■ **Data block**:
• • •

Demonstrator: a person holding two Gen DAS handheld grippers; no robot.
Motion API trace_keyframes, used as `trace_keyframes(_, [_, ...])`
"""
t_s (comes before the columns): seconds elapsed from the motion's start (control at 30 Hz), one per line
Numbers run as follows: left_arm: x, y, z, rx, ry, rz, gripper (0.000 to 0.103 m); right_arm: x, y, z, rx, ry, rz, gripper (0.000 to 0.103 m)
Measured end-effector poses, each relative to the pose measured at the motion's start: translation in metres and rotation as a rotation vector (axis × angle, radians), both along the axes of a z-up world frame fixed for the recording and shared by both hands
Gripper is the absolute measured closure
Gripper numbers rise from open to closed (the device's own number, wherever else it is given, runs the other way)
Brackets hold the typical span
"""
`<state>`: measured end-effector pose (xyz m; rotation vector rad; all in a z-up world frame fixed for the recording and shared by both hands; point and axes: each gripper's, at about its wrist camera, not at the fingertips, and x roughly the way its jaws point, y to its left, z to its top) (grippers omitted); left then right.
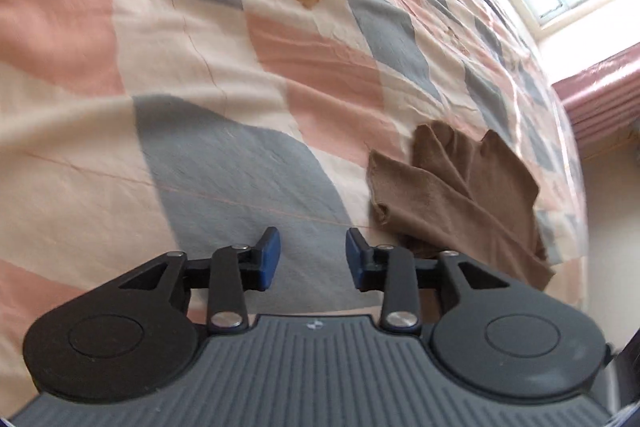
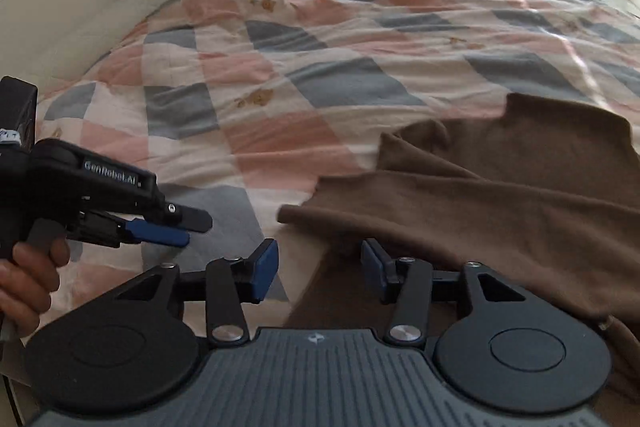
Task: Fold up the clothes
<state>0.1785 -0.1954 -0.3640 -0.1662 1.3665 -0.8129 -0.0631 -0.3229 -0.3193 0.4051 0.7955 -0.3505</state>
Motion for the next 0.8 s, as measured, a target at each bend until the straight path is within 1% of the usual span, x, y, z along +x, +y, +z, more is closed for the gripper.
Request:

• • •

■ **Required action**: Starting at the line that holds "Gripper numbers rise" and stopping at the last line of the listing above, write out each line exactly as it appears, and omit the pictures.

■ **Written solution**:
Gripper numbers rise from open to closed (the device's own number, wherever else it is given, runs the other way)
Brackets hold the typical span
"""
`<state>`: measured end-effector pose (xyz m; rotation vector rad; all in a z-up world frame fixed for the recording and shared by both hands; point and axes: each gripper's, at about its wrist camera, not at the fingertips, and x roughly the way its jaws point, y to its left, z to its top) (grippers omitted); left then right.
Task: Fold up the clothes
<state>0.1785 -0.1954 -0.3640 -0.1662 1.3665 -0.8129 -0.0631 -0.3229 -0.3193 0.4051 0.7955 -0.3505</state>
Motion for the next 0.8 s, as measured, a target at each bend until the straight path is within 1% of the usual span, x, y, z along +x, +y, +z, more is closed for the gripper.
Request:

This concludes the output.